Vamos también a reencontrar a las personas que amamos en la Tierra, pero de un modo diferente del que las conocemos, porque estarán revestidas de la gloria del Cielo. Y nosotros mismos estaremos cambiados, pues la misma gloria nos revestirá. Será un encuentro indecible, con respecto al cual vale la pena meditar, aunque reconociendo que la palabra humana es incapaz de transmitir esa realidad.
Pero yo tengo la certeza de una cosa: es la de que, cuando yo reencuentre a mi madre, nosotros, por así decir, nos abrazaremos y nos besaremos –como lo hacíamos en vida– después de un muy largo viaje. Y así como ella, en la noche solo quedaba tranquila cuando yo volvía a casa, tengo la impresión –y es una mera impresión– de que Doña Lucilia tendrá una alegría especial viendo que, ¡por fin, llegué al Cielo!
Sin embargo, por lo que conozco de ella, esa alegría no sería tan completa si yo encontrase una forma de ir al Cielo antes de la hora. Mi madre sería propensa –para hablar en los términos de esta Tierra– a preguntar: “Filhão (2), ¿por qué cesaste la lucha antes de la hora?” Y ella podría aconsejarme, en un tono de afectuoso reproche: “Yo aguanté hasta los 92 años. ¿Tú no quisiste aguantar hasta el fin?”

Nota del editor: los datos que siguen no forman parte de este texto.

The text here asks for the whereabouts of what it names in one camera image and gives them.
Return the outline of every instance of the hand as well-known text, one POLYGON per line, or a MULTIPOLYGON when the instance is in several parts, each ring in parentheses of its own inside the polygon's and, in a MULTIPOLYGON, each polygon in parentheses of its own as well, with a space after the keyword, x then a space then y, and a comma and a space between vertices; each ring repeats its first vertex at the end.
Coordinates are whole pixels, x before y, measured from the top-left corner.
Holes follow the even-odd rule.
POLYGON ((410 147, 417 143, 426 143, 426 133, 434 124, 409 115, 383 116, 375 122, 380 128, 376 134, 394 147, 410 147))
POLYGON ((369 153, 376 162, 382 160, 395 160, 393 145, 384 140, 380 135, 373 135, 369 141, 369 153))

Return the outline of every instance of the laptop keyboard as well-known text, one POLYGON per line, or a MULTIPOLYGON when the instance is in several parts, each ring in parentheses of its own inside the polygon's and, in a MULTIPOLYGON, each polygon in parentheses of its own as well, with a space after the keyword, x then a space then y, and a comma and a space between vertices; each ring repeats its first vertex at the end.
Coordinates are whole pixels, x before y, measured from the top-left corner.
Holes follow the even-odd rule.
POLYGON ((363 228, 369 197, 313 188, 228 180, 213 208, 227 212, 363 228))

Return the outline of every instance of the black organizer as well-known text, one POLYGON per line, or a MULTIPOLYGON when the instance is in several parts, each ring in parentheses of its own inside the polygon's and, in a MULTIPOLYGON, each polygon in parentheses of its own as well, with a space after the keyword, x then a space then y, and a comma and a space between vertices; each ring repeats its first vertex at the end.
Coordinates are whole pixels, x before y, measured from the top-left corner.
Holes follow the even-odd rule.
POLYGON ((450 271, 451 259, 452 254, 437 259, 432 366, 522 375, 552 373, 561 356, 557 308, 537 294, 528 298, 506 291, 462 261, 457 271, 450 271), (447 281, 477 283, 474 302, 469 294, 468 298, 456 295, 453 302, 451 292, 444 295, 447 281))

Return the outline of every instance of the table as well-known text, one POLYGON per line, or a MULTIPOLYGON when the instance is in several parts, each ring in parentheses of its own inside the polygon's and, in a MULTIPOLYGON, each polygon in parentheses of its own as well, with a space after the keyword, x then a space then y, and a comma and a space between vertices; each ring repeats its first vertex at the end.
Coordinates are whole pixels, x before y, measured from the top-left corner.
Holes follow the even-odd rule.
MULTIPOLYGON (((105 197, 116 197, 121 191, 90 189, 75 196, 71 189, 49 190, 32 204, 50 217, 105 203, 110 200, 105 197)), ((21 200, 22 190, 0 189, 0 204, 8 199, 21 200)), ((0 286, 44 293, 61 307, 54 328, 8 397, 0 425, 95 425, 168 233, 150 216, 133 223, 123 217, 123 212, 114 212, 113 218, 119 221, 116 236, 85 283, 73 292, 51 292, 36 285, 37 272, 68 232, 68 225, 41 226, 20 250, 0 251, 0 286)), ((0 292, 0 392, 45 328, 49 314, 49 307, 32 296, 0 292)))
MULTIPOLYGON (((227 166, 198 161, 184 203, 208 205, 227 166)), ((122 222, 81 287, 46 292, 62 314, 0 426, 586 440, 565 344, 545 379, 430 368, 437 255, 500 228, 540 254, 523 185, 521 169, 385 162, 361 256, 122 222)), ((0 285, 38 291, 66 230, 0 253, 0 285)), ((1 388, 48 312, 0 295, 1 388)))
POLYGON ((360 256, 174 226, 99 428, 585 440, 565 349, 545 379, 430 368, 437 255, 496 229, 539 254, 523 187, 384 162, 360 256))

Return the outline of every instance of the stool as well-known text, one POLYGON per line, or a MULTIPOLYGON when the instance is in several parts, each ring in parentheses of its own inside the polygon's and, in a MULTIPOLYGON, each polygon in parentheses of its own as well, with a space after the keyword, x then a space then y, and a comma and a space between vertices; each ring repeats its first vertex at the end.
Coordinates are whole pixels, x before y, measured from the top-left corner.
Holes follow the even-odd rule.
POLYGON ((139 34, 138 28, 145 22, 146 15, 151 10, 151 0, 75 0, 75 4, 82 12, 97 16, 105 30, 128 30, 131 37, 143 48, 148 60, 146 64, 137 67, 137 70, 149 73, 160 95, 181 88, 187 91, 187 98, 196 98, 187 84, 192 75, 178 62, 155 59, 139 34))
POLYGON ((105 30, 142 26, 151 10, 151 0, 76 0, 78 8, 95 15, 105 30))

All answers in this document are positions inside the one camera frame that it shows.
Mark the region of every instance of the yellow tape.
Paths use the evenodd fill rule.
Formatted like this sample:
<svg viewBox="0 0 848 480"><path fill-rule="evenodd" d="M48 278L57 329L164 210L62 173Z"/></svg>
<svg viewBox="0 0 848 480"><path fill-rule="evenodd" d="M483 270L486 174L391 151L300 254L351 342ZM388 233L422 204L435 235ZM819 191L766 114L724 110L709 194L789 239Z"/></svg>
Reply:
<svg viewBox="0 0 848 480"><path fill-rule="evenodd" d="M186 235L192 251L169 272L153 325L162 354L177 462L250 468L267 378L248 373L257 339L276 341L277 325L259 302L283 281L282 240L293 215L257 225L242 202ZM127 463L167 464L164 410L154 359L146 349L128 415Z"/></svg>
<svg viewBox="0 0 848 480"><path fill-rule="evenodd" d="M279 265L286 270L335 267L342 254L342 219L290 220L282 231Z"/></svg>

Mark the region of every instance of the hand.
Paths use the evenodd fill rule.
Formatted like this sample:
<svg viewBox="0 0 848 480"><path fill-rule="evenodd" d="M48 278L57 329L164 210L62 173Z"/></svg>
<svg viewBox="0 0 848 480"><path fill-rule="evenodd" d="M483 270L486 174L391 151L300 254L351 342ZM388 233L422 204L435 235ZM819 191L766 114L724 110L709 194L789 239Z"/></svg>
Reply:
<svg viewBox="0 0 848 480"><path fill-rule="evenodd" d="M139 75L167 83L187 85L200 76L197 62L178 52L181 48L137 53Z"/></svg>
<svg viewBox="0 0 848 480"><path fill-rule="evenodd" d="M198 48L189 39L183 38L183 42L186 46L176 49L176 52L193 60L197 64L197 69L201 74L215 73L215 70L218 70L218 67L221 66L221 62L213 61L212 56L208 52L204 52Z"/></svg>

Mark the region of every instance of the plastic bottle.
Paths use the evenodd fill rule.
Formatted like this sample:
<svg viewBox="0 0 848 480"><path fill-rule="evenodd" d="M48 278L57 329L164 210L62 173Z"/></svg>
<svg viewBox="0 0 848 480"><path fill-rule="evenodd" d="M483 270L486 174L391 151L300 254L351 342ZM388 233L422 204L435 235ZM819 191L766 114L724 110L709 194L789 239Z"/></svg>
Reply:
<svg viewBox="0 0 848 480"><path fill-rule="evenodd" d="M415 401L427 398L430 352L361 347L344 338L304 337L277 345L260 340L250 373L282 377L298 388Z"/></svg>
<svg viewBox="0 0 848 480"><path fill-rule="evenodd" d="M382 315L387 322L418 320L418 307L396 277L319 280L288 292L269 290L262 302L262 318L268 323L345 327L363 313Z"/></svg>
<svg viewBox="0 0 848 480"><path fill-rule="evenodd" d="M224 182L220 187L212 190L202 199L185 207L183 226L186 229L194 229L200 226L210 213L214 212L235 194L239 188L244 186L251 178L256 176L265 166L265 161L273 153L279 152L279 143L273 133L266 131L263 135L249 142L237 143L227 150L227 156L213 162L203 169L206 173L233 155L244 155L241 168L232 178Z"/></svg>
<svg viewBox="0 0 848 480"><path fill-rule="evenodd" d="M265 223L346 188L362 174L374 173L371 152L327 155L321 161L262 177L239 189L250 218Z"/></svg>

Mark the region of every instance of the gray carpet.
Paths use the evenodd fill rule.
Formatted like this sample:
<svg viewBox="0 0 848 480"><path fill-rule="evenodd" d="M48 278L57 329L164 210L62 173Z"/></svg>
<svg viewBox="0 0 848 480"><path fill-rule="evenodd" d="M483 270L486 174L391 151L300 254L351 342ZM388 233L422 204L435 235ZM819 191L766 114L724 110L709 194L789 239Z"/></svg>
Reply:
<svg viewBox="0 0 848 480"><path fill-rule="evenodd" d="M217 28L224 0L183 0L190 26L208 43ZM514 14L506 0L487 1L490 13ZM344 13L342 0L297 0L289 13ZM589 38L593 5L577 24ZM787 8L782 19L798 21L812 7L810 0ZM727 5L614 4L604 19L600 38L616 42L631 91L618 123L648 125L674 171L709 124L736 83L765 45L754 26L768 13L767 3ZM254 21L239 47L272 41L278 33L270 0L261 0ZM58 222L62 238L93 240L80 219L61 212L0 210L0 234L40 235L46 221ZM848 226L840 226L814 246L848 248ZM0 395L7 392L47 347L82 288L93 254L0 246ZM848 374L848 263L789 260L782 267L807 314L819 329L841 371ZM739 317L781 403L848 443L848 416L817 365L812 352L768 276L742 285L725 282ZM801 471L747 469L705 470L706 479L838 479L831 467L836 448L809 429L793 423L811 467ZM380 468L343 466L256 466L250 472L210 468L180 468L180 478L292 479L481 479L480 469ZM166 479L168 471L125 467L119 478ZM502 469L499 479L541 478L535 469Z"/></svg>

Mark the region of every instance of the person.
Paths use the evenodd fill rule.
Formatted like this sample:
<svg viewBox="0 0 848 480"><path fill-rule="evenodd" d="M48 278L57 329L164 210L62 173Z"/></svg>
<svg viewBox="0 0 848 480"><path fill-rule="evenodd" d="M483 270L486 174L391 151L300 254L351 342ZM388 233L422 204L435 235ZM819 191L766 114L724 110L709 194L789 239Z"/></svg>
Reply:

“Toma un pequeño sorbo de mi felicidad”

Muchos años después del fallecimiento de Doña Lucilia, cierto día tuve un sueño con ella. Vi una figura vaga, con apariencia entre una persona real y una fotografía, en la cual me pareció ver a mi madre como ella está en la última fotografía que se tomó en vida. Miré con más atención. Entonces me conmoví mucho y exclamé: “¡Madre!” Ella asintió confirmando, pero sin dejar enteramente el aspecto, por así decir, fotográfico. Le dije a ella una serie de cosas, cómo la quería mucho, y lloré –para mí, bastante, porque no soy dado a llorar–. Ella se complacía mucho en notar cómo yo sentía su falta y me emocionaba al verla. Sonreía como una persona muy feliz, y en el fondo, levemente daba a entender que percibía Sobre todo, guardé las expresiones de su fisionomía, las más afectuosas que se puedan imaginar. Pero al mismo tiempo, mi madre parecía deseosa de hacerme comprender cómo ella era feliz y eso debería dejarme alegre. Se trataba como de una enseñanza: “Hijo mío, ve, yo estoy en el Cielo y soy tan sensible a tu sufrimiento. Sin embargo, eso no perturba mi alegría, porque veo que la vida terrena es un instante y que, si fueres fiel, todo se resolverá. Viéndome así, toma un pequeño sorbo de mi felicidad.” Cuando me desperté, percibí que se trataba de un sueño, pero la sensación de la cercanía de ella era tan viva, que me impresionó mucho.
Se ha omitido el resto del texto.